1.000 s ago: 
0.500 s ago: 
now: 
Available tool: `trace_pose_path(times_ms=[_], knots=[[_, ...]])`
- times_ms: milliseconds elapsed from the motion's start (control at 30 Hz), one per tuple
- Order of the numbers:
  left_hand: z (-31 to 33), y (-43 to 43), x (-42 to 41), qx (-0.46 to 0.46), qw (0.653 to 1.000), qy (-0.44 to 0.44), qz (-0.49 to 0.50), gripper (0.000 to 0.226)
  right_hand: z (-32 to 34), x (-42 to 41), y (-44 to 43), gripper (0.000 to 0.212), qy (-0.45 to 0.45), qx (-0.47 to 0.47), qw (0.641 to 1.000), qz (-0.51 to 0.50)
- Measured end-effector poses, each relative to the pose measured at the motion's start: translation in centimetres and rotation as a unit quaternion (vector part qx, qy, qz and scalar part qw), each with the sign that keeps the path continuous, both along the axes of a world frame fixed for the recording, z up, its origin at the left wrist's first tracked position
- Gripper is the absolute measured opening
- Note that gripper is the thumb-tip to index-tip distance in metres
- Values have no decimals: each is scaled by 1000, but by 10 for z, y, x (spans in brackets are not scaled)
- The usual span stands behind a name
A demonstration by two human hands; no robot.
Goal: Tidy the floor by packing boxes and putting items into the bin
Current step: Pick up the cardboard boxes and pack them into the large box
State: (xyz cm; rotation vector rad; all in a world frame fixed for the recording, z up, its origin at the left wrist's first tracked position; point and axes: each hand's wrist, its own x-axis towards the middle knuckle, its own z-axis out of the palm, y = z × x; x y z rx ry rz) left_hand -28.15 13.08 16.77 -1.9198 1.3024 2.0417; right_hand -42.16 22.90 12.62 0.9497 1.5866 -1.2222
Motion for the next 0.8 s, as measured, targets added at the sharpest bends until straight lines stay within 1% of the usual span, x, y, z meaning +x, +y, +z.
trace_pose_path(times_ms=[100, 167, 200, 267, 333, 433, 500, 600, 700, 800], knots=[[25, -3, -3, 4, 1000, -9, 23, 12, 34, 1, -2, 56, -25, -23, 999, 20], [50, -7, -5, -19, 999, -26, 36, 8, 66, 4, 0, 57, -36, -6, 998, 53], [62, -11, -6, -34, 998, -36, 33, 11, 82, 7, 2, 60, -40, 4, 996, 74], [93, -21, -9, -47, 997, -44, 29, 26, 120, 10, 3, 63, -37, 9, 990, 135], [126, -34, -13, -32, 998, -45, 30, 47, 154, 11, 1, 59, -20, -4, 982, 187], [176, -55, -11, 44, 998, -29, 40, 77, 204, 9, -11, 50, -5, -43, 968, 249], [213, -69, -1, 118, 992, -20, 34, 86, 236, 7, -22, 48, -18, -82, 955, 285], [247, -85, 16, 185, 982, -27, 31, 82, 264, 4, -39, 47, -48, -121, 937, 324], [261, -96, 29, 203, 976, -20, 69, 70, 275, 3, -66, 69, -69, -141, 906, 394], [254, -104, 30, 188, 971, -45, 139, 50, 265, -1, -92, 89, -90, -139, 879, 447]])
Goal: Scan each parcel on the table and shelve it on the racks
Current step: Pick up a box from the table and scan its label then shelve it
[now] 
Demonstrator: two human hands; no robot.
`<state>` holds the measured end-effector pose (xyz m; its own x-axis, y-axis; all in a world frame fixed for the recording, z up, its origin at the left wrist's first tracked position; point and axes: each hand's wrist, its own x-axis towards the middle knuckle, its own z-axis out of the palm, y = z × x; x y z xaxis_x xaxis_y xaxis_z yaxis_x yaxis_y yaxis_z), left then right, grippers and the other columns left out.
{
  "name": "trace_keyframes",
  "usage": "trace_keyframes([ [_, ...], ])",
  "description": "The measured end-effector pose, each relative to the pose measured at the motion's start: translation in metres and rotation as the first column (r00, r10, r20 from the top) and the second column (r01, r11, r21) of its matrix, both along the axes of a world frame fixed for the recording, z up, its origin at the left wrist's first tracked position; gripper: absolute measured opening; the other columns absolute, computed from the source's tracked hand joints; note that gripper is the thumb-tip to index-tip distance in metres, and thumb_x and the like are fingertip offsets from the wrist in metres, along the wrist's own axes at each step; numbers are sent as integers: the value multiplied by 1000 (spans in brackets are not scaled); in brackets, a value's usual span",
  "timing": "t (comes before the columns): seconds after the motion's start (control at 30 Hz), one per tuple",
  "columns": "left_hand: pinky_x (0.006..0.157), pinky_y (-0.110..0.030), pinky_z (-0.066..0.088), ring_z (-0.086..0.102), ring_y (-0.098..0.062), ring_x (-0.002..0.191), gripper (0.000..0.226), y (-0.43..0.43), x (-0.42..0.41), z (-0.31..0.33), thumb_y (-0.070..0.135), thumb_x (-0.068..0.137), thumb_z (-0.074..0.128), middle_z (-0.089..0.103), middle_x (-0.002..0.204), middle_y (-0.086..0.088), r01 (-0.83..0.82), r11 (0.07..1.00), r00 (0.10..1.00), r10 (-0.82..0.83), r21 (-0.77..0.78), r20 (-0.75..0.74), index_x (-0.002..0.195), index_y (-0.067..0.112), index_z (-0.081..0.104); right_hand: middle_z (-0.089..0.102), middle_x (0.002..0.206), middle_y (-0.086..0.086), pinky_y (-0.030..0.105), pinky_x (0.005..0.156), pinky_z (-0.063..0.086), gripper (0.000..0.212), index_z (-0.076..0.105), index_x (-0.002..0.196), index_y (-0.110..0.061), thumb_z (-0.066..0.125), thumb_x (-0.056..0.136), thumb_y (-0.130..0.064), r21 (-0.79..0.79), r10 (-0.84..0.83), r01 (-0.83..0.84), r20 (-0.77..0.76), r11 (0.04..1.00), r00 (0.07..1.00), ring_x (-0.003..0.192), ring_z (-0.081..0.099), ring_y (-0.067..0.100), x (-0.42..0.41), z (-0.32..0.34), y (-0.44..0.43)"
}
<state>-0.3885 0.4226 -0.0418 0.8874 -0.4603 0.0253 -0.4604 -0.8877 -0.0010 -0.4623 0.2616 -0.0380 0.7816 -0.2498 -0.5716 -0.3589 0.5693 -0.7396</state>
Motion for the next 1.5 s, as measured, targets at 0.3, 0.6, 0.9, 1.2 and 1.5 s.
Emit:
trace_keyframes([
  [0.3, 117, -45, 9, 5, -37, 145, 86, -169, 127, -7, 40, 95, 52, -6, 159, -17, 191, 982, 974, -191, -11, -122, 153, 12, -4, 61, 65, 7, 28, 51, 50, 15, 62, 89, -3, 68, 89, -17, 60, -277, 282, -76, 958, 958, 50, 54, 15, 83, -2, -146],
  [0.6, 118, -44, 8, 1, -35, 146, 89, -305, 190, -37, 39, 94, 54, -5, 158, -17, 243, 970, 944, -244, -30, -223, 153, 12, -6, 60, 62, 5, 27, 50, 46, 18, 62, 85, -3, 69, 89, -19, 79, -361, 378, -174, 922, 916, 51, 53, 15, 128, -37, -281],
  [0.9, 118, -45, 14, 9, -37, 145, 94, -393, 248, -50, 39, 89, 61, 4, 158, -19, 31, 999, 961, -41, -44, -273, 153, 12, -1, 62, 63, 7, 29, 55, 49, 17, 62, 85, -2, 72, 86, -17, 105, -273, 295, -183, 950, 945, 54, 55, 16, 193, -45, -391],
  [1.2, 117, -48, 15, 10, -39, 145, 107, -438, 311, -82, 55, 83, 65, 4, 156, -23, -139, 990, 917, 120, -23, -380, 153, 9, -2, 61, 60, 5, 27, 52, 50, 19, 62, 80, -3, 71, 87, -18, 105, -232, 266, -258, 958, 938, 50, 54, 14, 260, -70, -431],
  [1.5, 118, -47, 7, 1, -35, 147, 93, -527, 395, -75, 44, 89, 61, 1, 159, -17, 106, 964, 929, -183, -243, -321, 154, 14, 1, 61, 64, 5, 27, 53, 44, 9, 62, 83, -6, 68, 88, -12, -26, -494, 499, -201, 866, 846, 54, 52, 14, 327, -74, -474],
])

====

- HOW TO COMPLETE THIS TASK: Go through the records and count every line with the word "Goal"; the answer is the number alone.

- THE COMPLETED TASK: 2